In her versatile artistic practice, Maja often collaborates with established international artists, such as Duba Sambolec, Nevena Aleksovski, and Diana Tamane. Bound by their common positions as women and artists, through their artistic dialogue and minimalist visual language, the artists explore various contemporary societal issues.
She actively participates in international contemporary art fairs and shows, showcasing her work at established venues such as the Museum of Modern Art in Ljubljana, Slovenia; UGM Maribor Art Gallery; Cukrarna; ARCO; SPARK; Berlin Art Week; Vienna Contemporary; NADA and Zürich Art Weekend. She has won several awards and acknowledgments, and her works are housed in various private and public collections.
Nevena Aleksovski
Born in 1984, Bor, RS
Lives and works in Ljubljana, SI
Nevena Aleksovski earned her degree in painting from the Academy of Fine Arts and Design in Novi Sad (RS), in 2008, and furthered her academic journey with a Master's degree in Cultural Studies from the University of Ljubljana (SI), in 2014. She has showcased her work in numerous solo and group exhibitions, among others at ŠKUC (SI), RAVNIKAR (SI), Britta Rettberg (DE), MGLC (SI), Cukrarna (SI), P74 Gallery (SI), PrivatePrint (MK), NADA Villa Warsaw (PL) as well as at various international art fairs including viennacontemporary, Art Rotterdam, Berlin Art Week, and others.
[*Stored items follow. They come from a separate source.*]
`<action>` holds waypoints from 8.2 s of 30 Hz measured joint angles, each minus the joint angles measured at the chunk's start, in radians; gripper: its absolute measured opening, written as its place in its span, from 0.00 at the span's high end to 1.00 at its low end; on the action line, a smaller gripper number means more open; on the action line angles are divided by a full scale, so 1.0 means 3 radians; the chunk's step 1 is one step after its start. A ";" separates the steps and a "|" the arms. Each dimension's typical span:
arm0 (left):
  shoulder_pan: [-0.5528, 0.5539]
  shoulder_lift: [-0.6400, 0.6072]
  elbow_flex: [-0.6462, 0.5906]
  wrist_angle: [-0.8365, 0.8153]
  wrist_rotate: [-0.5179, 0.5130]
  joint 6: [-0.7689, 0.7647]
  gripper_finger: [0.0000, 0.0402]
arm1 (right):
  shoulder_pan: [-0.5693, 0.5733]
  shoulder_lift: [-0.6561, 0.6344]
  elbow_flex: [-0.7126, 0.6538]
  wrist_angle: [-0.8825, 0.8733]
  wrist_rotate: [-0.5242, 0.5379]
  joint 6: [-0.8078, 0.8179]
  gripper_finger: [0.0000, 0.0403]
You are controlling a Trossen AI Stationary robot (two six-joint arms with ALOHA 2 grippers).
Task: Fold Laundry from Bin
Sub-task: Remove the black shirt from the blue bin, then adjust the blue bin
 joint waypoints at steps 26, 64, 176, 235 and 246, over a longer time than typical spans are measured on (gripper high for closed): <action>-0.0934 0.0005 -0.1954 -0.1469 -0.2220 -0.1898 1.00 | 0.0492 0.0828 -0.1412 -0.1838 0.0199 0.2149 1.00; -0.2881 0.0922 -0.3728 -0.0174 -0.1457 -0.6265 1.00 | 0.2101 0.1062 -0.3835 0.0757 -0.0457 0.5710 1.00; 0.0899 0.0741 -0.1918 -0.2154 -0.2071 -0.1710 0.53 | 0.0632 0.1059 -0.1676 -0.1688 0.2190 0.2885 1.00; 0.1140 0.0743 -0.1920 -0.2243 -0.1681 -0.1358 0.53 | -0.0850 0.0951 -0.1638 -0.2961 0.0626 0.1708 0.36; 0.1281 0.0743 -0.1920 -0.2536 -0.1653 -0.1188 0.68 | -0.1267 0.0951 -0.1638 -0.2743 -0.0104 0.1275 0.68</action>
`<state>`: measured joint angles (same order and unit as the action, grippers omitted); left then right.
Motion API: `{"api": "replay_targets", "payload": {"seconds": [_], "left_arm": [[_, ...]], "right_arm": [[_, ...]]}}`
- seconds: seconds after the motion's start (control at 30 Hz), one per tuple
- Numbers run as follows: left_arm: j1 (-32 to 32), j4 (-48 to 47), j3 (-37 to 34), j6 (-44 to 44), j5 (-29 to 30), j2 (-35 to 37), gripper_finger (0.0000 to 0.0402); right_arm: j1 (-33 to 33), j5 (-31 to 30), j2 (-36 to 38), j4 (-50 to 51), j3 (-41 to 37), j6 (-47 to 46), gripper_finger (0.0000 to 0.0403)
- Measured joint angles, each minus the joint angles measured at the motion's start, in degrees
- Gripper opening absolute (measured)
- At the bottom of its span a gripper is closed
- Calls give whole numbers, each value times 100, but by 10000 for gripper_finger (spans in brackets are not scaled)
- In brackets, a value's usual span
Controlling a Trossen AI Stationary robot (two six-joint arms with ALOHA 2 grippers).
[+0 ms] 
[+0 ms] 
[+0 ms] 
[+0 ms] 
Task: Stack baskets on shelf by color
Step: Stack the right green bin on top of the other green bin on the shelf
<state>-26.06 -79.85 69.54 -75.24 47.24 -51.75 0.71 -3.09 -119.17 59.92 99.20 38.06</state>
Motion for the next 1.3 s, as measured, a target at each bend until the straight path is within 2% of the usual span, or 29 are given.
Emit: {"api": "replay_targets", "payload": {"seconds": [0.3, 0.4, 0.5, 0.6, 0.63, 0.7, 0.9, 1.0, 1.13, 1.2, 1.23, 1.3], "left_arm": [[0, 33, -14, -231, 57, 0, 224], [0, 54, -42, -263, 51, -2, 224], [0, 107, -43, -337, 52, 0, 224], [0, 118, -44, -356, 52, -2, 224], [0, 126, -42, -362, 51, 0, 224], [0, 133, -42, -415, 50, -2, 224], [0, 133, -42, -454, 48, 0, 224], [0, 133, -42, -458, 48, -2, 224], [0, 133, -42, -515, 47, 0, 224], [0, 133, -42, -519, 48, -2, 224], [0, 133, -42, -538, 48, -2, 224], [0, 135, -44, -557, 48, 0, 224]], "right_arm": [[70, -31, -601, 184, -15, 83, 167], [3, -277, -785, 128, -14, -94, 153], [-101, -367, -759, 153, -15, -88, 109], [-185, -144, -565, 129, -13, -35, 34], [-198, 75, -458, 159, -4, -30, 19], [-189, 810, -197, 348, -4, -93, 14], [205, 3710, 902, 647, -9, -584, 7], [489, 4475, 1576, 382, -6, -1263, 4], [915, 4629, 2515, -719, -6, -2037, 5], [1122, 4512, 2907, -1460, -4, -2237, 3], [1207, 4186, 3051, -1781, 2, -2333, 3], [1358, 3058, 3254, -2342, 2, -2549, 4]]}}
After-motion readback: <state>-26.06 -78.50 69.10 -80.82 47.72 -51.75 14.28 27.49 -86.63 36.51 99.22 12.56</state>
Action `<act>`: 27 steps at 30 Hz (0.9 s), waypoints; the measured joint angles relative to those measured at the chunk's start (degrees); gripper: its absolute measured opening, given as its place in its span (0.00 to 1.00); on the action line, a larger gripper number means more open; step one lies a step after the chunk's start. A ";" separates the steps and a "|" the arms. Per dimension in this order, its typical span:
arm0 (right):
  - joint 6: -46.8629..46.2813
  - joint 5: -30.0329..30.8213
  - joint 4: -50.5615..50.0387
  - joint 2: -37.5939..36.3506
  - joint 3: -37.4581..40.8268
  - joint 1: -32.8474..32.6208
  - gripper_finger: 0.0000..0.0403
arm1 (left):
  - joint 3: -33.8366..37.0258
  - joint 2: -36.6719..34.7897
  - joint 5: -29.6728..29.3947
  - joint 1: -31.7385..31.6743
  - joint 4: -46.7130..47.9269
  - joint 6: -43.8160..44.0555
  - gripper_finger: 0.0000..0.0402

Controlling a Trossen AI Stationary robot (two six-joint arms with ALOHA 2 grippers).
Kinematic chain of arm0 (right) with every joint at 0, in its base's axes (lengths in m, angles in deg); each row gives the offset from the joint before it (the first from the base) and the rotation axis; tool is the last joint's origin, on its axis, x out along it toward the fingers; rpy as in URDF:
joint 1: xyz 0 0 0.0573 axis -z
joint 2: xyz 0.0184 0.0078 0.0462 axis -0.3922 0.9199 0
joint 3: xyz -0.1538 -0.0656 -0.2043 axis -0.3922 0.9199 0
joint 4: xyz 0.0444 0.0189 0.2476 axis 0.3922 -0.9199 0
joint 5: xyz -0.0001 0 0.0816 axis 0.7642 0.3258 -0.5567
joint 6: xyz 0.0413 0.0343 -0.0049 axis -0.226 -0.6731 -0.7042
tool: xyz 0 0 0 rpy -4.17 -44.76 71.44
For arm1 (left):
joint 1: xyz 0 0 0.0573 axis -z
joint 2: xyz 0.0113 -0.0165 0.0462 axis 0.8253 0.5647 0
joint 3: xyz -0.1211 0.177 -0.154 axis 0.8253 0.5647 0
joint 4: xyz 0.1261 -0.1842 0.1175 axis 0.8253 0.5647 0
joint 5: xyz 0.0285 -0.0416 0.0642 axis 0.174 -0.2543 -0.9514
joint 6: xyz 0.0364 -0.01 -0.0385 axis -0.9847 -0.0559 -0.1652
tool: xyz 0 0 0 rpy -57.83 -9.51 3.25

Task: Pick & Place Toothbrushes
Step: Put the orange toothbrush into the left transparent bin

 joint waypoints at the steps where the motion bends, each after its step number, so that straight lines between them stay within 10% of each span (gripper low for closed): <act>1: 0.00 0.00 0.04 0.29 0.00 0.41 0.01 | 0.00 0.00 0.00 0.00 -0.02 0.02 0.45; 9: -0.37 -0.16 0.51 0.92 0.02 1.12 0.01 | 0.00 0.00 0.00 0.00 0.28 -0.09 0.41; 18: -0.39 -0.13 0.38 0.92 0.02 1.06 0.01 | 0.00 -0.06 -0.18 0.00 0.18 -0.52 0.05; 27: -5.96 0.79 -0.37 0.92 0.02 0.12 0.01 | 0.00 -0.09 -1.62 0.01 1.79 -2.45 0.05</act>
Drawing from personal experience, her focal point of artistic exploration always originates from the concept of migration, a phenomenon that has shaped human histories and societies. Her focus expands beyond migrant narratives to address the challenges faced by those labeled as Others in new environments, urging viewers to contemplate the human toll of exclusion and advocate for inclusivity. In her latest series, Southern, Southern, Aleksovski delivers an ironic message, exploring the dehumanization of people from southern regions through fetishized and harmful imaginings. Aleksovski's minimalist paintings and installation unravel the complexities of stereotypical views, prompting viewers to confront the implications of pervasive biases and fostering a dialogue towards a more inclusive global perspective.
In 2022 she published the book Melancholy of the Abandoned Lands, in collaboration with PrivatePrint Publishing, that tells the migration history of her family during Yugoslavia and after its dissolvement.